Neal would get his shot at leading a big band under his own name in the early Fifties, though he would later concentrate on conducting and scoring music, which led to the job on Batman and eventually a successful 1966 single release for its theme. The theme tune would go on to be covered multiple times, perhaps most famously by the Who on the reissued A Quick One (having originally appeared on an EP, Ready Steady Who), and the Jam on In The City.

Earlier than both of those, though, are versions by the Marketts, the Ventures, the Standells and Jan & Dean on their album, Jan & Dean Meet Batman, the final release by the dynamic duo of William Jan Berry & Dean Ormsby Torrence prior to a nasty car accident for Jan, though he survived and would die many years later, in 2004.

Just two years prior to Jan's sad passing, even the hip-hop community couldn't resist a piece of the Bat-action and so we got Snoop Dogg sampling Hefti's work for Batman & Robin alongside Eminem's Without Me, the video leaning on a DC Comics-ish visual style. Check out the panels below, and the nods to the Batman series as the man born Marshall Mathers steps into Burt Ward's shoes as Robin, or a sort of Rapboy equivalent for him.

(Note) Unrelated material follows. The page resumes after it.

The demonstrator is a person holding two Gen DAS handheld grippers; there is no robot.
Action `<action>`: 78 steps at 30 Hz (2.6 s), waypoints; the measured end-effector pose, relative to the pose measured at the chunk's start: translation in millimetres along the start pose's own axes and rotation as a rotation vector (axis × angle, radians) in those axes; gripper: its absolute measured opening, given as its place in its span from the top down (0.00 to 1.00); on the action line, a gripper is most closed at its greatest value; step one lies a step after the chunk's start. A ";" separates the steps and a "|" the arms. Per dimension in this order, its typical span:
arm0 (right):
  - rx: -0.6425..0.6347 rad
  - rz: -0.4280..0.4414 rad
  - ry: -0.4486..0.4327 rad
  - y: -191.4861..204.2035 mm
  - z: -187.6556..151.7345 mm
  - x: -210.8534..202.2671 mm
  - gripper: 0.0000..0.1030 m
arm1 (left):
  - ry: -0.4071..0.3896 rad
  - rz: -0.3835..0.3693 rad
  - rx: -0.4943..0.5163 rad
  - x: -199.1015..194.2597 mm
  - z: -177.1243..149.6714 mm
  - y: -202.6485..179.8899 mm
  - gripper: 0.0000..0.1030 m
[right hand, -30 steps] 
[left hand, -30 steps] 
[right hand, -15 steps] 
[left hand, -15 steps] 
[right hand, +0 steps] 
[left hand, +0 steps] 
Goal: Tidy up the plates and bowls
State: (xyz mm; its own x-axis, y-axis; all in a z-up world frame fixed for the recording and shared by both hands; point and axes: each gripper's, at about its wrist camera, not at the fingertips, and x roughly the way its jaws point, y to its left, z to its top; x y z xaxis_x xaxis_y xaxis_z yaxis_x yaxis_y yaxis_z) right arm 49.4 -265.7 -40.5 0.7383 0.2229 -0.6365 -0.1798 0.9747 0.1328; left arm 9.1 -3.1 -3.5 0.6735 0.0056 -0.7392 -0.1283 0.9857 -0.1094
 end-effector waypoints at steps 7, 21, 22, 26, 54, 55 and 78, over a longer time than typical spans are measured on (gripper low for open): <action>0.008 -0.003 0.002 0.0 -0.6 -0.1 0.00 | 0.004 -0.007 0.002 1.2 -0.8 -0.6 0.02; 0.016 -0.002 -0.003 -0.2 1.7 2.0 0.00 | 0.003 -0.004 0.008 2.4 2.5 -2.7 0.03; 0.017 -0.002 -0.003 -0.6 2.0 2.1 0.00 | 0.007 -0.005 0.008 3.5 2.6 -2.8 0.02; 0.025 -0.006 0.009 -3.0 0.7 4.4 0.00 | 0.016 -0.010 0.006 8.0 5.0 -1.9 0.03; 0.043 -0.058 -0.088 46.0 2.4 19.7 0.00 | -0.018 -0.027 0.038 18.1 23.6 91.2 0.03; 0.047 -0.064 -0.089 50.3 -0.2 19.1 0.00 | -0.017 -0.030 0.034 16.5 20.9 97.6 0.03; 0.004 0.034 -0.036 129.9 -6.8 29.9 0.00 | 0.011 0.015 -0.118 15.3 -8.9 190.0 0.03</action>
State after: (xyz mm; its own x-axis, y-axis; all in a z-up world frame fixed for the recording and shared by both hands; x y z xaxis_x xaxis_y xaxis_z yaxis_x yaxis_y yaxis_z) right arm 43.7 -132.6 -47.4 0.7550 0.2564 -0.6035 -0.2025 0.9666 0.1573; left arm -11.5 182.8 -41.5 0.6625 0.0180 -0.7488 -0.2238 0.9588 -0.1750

Hefti received three Grammy nominations and won one award for his Batman television score. After which, his theme for The Odd Couple movie was reprised as part of his score for the television series of the early 1970s, which led to another two Grammy nominations. A jazzier version of that theme was used in the 2015 update, which came long after Hefti had withdrawn from active music making. That occures in 1978, following his wife's death. In later years, he concentrated on "taking care of my copyrights", passing of natural causes on October 11, 2008, at his home in Toluca Lake, California, at the age of 85.